== About this exercise ==
The full set of records must be printed exactly as given.

== Records for the exercise ==
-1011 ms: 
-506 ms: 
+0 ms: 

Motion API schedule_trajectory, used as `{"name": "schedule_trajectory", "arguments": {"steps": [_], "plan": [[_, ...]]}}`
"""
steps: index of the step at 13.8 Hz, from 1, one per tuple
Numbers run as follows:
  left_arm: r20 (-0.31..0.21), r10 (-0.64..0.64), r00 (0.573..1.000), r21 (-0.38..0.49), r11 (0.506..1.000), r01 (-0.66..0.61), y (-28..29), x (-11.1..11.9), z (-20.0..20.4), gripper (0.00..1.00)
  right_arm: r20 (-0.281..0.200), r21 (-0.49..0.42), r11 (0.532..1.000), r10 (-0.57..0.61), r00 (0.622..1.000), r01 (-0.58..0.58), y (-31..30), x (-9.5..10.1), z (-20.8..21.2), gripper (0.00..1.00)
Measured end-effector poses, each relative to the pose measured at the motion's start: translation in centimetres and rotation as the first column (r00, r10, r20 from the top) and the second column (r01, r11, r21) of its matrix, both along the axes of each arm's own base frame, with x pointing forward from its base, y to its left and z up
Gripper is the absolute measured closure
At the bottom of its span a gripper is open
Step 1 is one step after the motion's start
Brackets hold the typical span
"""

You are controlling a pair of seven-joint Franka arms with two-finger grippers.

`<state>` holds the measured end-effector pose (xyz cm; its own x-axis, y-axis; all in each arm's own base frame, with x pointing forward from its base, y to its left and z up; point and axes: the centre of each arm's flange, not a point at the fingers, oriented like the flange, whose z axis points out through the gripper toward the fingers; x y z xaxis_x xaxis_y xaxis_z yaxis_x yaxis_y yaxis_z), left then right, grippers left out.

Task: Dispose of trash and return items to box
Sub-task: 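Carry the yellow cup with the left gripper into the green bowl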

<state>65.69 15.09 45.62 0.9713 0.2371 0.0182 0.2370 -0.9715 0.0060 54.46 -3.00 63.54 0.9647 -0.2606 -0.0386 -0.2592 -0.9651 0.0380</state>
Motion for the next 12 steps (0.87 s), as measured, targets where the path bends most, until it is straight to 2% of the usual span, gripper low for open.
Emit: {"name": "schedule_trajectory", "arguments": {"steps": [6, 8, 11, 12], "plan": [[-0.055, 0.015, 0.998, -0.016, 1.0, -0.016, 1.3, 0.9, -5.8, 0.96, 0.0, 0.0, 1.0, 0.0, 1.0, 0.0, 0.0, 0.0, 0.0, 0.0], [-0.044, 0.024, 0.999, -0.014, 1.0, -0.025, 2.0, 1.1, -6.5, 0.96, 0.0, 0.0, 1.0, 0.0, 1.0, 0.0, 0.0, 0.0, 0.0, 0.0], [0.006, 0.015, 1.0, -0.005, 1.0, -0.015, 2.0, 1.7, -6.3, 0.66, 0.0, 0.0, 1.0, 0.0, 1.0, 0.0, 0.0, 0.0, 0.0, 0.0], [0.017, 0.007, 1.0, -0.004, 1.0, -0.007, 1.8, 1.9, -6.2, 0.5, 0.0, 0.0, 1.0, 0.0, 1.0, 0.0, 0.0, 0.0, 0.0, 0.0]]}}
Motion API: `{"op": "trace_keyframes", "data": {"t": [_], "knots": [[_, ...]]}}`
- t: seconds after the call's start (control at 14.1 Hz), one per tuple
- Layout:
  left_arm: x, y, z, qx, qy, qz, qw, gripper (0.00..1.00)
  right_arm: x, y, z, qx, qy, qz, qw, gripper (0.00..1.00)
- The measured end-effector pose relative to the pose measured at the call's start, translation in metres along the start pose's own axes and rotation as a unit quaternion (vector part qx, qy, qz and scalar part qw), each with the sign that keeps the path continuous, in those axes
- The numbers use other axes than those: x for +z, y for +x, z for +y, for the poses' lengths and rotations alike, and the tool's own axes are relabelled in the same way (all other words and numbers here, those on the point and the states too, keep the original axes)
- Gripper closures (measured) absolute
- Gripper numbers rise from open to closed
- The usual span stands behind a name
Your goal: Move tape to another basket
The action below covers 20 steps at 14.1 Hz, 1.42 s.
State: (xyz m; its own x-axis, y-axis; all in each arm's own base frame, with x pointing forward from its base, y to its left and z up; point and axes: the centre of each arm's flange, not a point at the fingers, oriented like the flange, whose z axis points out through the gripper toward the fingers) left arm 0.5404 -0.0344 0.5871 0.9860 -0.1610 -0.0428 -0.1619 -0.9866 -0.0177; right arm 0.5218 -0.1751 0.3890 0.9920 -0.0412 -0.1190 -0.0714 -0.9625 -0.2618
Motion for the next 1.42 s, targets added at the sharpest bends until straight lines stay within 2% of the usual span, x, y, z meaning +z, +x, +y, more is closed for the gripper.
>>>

== Response area ==
-1011 ms: 
-506 ms: 
+0 ms: 

Motion API schedule_trajectory, used as `{"name": "schedule_trajectory", "arguments": {"steps": [_], "plan": [[_, ...]]}}`
"""
steps: index of the step at 13.8 Hz, from 1, one per tuple
Numbers run as follows:
  left_arm: r20 (-0.31..0.21), r10 (-0.64..0.64), r00 (0.573..1.000), r21 (-0.38..0.49), r11 (0.506..1.000), r01 (-0.66..0.61), y (-28..29), x (-11.1..11.9), z (-20.0..20.4), gripper (0.00..1.00)
  right_arm: r20 (-0.281..0.200), r21 (-0.49..0.42), r11 (0.532..1.000), r10 (-0.57..0.61), r00 (0.622..1.000), r01 (-0.58..0.58), y (-31..30), x (-9.5..10.1), z (-20.8..21.2), gripper (0.00..1.00)
Measured end-effector poses, each relative to the pose measured at the motion's start: translation in centimetres and rotation as the first column (r00, r10, r20 from the top) and the second column (r01, r11, r21) of its matrix, both along the axes of each arm's own base frame, with x pointing forward from its base, y to its left and z up
Gripper is the absolute measured closure
At the bottom of its span a gripper is open
Step 1 is one step after the motion's start
Brackets hold the typical span
"""

You are controlling a pair of seven-joint Franka arms with two-finger grippers.

`<state>` holds the measured end-effector pose (xyz cm; its own x-axis, y-axis; all in each arm's own base frame, with x pointing forward from its base, y to its left and z up; point and axes: the centre of each arm's flange, not a point at the fingers, oriented like the flange, whose z axis points out through the gripper toward the fingers; x y z xaxis_x xaxis_y xaxis_z yaxis_x yaxis_y yaxis_z), left then right, grippers left out.

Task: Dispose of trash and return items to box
Sub-task: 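Carry the yellow cup with the left gripper into the green bowl
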
<state>65.69 15.09 45.62 0.9713 0.2371 0.0182 0.2370 -0.9715 0.0060 54.46 -3.00 63.54 0.9647 -0.2606 -0.0386 -0.2592 -0.9651 0.0380</state>
Motion for the next 12 steps (0.87 s), as measured, targets where the path bends most, until it is straight to 2% of the usual span, gripper low for open.
Emit: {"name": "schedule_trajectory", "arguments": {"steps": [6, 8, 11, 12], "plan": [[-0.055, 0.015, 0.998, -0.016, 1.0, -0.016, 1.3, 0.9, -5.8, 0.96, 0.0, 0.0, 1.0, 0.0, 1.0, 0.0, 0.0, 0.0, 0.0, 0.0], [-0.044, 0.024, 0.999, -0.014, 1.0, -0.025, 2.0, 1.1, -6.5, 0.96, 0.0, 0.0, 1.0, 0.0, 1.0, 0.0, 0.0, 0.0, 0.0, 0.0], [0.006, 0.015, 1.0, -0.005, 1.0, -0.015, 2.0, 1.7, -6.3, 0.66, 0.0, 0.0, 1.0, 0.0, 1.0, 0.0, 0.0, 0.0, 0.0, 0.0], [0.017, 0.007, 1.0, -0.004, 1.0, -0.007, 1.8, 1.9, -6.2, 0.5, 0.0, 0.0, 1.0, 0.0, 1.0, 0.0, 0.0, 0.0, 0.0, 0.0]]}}
Motion API: `{"op": "trace_keyframes", "data": {"t": [_], "knots": [[_, ...]]}}`
- t: seconds after the call's start (control at 14.1 Hz), one per tuple
- Layout:
  left_arm: x, y, z, qx, qy, qz, qw, gripper (0.00..1.00)
  right_arm: x, y, z, qx, qy, qz, qw, gripper (0.00..1.00)
- The measured end-effector pose relative to the pose measured at the call's start, translation in metres along the start pose's own axes and rotation as a unit quaternion (vector part qx, qy, qz and scalar part qw), each with the sign that keeps the path continuous, in those axes
- The numbers use other axes than those: x for +z, y for +x, z for +y, for the poses' lengths and rotations alike, and the tool's own axes are relabelled in the same way (all other words and numbers here, those on the point and the states too, keep the original axes)
- Gripper closures (measured) absolute
- Gripper numbers rise from open to closed
- The usual span stands behind a name
Your goal: Move tape to another basket
The action below covers 20 steps at 14.1 Hz, 1.42 s.
State: (xyz m; its own x-axis, y-axis; all in each arm's own base frame, with x pointing forward from its base, y to its left and z up; point and axes: the centre of each arm's flange, not a point at the fingers, oriented like the flange, whose z axis points out through the gripper toward the fingers) left arm 0.5404 -0.0344 0.5871 0.9860 -0.1610 -0.0428 -0.1619 -0.9866 -0.0177; right arm 0.5218 -0.1751 0.3890 0.9920 -0.0412 -0.1190 -0.0714 -0.9625 -0.2618
Motion for the next 1.42 s, targets added at the sharpest bends until straight lines stay within 2% of the usual span, x, y, z meaning +z, +x, +y, more is closed for the gripper.
>>>

With that, the answer is complete.